<<<<
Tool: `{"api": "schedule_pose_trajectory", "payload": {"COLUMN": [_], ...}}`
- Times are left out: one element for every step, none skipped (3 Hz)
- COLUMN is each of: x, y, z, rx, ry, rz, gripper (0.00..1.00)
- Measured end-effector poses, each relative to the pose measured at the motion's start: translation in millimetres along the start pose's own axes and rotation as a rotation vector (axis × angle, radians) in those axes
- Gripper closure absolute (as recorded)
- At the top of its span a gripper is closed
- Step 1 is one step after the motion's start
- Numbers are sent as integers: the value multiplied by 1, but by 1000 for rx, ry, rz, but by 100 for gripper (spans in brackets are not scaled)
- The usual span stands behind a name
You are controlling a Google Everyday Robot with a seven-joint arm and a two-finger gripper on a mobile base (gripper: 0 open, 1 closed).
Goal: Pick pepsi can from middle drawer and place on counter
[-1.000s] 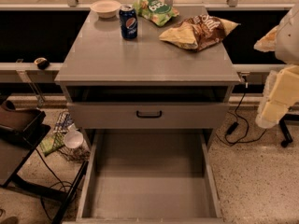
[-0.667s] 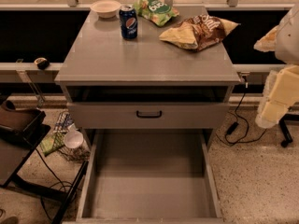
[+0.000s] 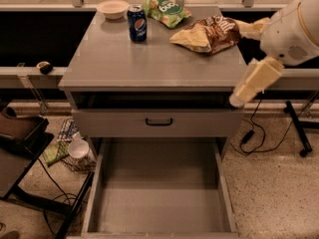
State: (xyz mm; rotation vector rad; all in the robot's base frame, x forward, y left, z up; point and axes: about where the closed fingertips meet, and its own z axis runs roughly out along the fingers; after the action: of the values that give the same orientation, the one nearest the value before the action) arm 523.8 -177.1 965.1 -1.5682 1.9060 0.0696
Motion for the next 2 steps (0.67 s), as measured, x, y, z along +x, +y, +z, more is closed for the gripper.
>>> {"api": "schedule_pose_trajectory", "payload": {"x": [-34, -87], "y": [-63, -118], "z": [21, 48], "rx": [104, 143], "ry": [-260, -466], "rz": [38, 123], "gripper": [0, 0]}}
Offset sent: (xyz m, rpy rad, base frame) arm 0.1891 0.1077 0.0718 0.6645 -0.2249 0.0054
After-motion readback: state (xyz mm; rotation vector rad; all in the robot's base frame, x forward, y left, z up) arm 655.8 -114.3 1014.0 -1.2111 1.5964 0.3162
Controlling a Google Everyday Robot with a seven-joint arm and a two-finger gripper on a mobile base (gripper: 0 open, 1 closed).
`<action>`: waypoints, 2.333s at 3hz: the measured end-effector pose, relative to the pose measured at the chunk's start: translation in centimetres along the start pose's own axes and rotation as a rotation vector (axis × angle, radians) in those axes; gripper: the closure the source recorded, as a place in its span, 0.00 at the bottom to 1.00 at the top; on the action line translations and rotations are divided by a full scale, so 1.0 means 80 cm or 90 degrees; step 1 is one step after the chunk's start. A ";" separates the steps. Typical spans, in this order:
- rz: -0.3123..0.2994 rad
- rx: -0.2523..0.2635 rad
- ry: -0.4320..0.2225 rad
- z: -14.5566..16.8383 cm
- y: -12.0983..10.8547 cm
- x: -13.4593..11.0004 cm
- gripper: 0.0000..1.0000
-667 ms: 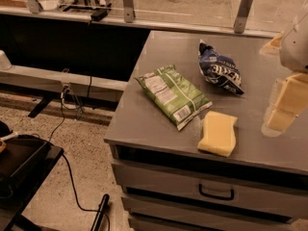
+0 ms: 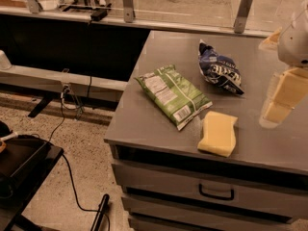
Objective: Pick blue chip bag
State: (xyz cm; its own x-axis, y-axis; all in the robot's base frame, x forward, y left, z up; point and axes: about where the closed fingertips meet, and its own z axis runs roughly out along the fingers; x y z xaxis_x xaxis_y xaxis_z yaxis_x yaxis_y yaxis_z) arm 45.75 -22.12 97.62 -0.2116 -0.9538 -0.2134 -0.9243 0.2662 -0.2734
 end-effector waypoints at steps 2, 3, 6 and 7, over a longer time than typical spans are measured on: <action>0.014 0.049 -0.016 0.059 -0.123 0.008 0.00; 0.026 0.048 -0.029 0.097 -0.161 0.003 0.00; 0.040 0.004 -0.107 0.189 -0.177 -0.039 0.20; 0.037 -0.008 -0.123 0.204 -0.172 -0.049 0.42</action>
Offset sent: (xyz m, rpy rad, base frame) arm 0.1775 -0.0437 -0.0362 0.0264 -0.1048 -0.0618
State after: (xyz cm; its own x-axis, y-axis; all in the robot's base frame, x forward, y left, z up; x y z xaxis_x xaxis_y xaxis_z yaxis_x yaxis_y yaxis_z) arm 64.48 -19.76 86.91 -0.2007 -0.8924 -0.4041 -0.9168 0.3165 -0.2436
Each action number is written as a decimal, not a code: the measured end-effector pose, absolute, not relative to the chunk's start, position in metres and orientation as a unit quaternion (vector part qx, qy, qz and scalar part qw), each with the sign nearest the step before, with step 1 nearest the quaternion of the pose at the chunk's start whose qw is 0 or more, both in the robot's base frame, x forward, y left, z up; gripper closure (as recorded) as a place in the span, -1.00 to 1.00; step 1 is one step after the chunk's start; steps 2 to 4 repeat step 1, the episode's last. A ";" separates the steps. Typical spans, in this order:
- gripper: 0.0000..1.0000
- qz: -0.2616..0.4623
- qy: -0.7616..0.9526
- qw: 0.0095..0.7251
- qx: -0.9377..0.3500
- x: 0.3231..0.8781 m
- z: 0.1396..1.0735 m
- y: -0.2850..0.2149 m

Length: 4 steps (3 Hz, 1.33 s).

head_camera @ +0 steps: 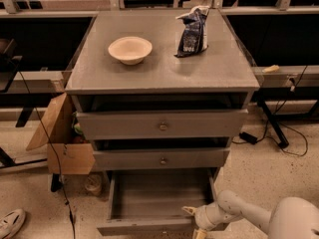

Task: Open bottom drawer

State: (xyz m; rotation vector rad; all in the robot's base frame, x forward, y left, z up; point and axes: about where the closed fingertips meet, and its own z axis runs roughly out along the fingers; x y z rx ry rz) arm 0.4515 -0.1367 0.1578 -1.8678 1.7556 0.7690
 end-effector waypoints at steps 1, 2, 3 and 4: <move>-1.00 0.281 0.646 0.249 -0.664 0.449 0.159 -0.145; -1.00 0.281 0.646 0.249 -0.664 0.449 0.159 -0.145; -1.00 0.281 0.646 0.249 -0.664 0.449 0.159 -0.145; -1.00 0.281 0.646 0.249 -0.664 0.449 0.159 -0.145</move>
Offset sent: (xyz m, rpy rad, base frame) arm 0.0000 0.0000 0.0000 0.0000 0.0000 0.0000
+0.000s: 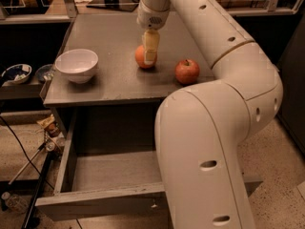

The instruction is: Place orange into top drawer

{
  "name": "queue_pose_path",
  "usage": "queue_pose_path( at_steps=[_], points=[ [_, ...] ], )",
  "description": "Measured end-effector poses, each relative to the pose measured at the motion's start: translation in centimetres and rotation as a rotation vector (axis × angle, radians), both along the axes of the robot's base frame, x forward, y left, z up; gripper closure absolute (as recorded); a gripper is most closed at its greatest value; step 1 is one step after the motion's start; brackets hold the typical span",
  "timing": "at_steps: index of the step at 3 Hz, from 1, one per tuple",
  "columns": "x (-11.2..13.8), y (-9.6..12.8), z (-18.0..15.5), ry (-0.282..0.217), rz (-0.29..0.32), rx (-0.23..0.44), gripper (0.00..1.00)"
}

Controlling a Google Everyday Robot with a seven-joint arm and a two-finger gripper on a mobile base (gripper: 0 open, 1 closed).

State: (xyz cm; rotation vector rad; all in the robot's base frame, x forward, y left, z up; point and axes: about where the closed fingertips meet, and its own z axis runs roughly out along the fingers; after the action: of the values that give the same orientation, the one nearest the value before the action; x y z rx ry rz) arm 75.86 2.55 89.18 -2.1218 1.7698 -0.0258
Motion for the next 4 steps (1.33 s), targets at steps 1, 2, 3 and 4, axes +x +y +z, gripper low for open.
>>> queue_pose_path(
  at_steps=[1, 2, 3, 4],
  points=[
    [0.2, -0.5, -2.1, 0.043, -0.003, 0.016, 0.0],
    [0.3, -0.7, -3.0, 0.062, -0.004, 0.022, 0.0],
    [0.4, -0.6, -3.7, 0.074, 0.0, 0.029, 0.0],
    [0.4, -0.6, -3.8, 0.075, 0.001, 0.03, 0.0]
  ],
)
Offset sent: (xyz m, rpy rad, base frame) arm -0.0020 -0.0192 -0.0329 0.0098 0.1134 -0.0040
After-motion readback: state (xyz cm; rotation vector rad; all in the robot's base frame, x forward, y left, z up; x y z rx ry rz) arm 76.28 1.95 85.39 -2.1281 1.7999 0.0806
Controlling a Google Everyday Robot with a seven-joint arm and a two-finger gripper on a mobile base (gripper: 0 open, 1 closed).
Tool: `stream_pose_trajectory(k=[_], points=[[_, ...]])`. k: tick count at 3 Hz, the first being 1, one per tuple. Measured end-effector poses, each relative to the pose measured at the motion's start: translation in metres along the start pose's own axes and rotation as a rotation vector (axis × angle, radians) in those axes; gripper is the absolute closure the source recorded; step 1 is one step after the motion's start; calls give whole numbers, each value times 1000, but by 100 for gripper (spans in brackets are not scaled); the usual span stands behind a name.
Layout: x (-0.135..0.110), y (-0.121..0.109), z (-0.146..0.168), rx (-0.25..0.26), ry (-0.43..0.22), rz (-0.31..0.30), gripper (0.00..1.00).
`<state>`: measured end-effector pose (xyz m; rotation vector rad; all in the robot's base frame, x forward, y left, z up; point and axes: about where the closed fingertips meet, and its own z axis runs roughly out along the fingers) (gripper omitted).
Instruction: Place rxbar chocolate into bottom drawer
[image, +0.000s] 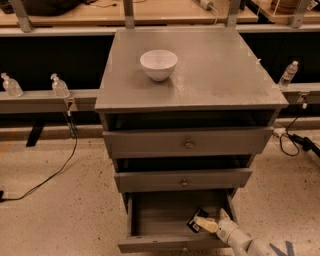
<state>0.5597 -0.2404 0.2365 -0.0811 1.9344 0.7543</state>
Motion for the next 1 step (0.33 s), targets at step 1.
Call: stream_pose_trajectory(k=[1], points=[[0,0,0,0,0,0,0]])
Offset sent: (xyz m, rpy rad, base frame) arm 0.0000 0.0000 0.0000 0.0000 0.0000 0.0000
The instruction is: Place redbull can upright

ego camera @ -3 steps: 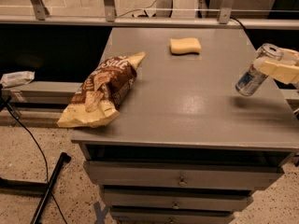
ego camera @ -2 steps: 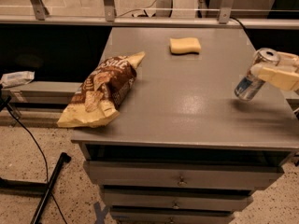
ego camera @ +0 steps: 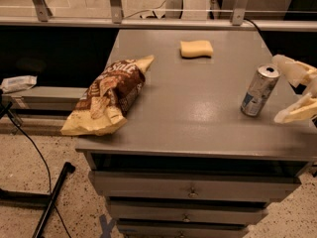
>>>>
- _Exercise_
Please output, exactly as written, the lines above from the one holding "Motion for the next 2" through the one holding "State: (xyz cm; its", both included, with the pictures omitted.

- _Exercise response_
Motion for the next 2 steps (0.67 s), as measured, x, y, z along +x, +y, +z, more is closed for the gripper.
>>> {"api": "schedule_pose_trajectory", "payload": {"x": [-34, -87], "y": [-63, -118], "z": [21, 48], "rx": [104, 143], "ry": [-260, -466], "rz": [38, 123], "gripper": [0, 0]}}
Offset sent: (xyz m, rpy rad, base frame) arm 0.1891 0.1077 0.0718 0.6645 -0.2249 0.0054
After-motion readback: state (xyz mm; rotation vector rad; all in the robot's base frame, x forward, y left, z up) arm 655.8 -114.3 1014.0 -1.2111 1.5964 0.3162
Controlling a Google Everyday Robot with a seven-joint arm and a two-finger gripper on a mobile base (gripper: 0 open, 1 closed).
`<action>`: waypoints, 2.333s at 3hz: the measured end-effector pose, relative to the pose measured at the chunk's start: translation in centimetres along the start pose's own axes and rotation as a rotation vector (axis × angle, radians) in those axes; gripper: the closure the source recorded, as a place in its span, 0.00 at the bottom to 1.00 at the top; on the action line translations and rotations are divided by a full scale, so 1.0 means 80 cm or 90 degrees; step 1 is one step after the chunk's start. A ";" separates the steps. Typical spans, in this order:
- rz: -0.3123..0.2994 rad
- rx: -0.2523..0.2635 rad
- ry: -0.4320..0.2225 rad
- z: -14.5566..16.8383 cm
- y: -12.0983..10.8547 cm
- x: -13.4593..11.0004 cm
- gripper: 0.0000..1.0000
-667 ms: 
+0 ms: 
Objective: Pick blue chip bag
State: (xyz cm; its own x-axis, y-axis; all in the robot's base frame, x forward, y left, z up; point and axes: about where the closed fingertips meet, and its own z axis runs roughly out along the fingers; x y z xaxis_x xaxis_y xaxis_z yaxis_x yaxis_y yaxis_z) arm 45.75 -22.12 97.62 -0.2116 -0.9538 -0.2134 -0.9243 0.2662 -0.2734

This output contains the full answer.